▸ PROBLEM STATEMENT
Repeat the listing beneath this line exactly, keeping every character.

Content starts

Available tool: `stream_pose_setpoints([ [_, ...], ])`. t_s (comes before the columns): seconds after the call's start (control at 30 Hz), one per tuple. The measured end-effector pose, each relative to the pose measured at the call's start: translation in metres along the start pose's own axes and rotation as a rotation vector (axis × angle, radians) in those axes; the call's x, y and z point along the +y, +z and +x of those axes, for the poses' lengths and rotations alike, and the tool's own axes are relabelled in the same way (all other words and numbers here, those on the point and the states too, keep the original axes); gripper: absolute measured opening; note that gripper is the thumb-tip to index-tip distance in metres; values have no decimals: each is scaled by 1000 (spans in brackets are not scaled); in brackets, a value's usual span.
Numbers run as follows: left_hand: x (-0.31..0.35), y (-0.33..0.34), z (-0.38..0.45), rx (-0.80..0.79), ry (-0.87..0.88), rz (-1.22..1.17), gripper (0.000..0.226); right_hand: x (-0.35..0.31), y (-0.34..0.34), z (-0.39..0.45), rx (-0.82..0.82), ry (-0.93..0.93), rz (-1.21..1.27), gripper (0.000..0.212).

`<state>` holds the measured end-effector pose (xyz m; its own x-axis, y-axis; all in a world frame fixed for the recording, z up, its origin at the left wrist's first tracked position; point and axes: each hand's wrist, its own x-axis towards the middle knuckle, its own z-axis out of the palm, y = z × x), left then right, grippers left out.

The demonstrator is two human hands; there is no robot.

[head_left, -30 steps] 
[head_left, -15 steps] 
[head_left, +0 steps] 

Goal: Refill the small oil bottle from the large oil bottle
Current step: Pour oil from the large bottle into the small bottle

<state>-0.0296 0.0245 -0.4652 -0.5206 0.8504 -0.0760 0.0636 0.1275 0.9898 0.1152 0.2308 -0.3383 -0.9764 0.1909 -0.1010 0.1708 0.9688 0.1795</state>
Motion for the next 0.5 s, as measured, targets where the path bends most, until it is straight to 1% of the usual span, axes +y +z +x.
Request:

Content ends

▸ YOUR RESPONSE
Available tool: `stream_pose_setpoints([ [_, ...], ])`. t_s (comes before the columns): seconds after the call's start (control at 30 Hz), one per tuple. The measured end-effector pose, each relative to the pose measured at the call's start: translation in metres along the start pose's own axes and rotation as a rotation vector (axis × angle, radians) in those axes; the call's x, y and z point along the +y, +z and +x of those axes, for the poses' lengths and rotations alike, and the tool's own axes are relabelled in the same way (all other words and numbers here, those on the point and the states too, keep the original axes); gripper: absolute measured opening; note that gripper is the thumb-tip to index-tip distance in metres; values have no decimals: each is scaled by 1000 (spans in brackets are not scaled); in brackets, a value's usual span.
Numbers run as follows: left_hand: x (-0.31..0.35), y (-0.33..0.34), z (-0.38..0.45), rx (-0.80..0.79), ry (-0.87..0.88), rz (-1.22..1.17), gripper (0.000..0.226); right_hand: x (-0.35..0.31), y (-0.34..0.34), z (-0.39..0.45), rx (-0.82..0.82), ry (-0.93..0.93), rz (-1.21..1.27), gripper (0.000..0.212).

`<state>` holds the measured end-effector pose (xyz m; its own x-axis, y-axis; all in a world frame fixed for the recording, z up, its origin at the left wrist's first tracked position; point and axes: each hand's wrist, its own x-axis towards the middle knuckle, its own z-axis out of the palm, y = z × x), left then right, grippers left out.

The demonstrator is two human hands; there is no robot.

[head_left, -30 steps] 
[head_left, -15 steps] 
[head_left, +0 steps] 

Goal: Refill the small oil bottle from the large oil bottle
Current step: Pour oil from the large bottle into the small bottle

<state>-0.0296 0.0245 -0.4652 -0.5206 0.8504 -0.0760 0.0636 0.1275 0.9898 0.1152 0.2308 -0.3383 -0.9764 0.1909 -0.1010 0.1708 0.9688 0.1795</state>
Motion for the next 0.5 s, as measured, targets where the path bends most, until it is straight to 1% of the usual span, axes +y +z +x.
Request:

The answer requires nothing further.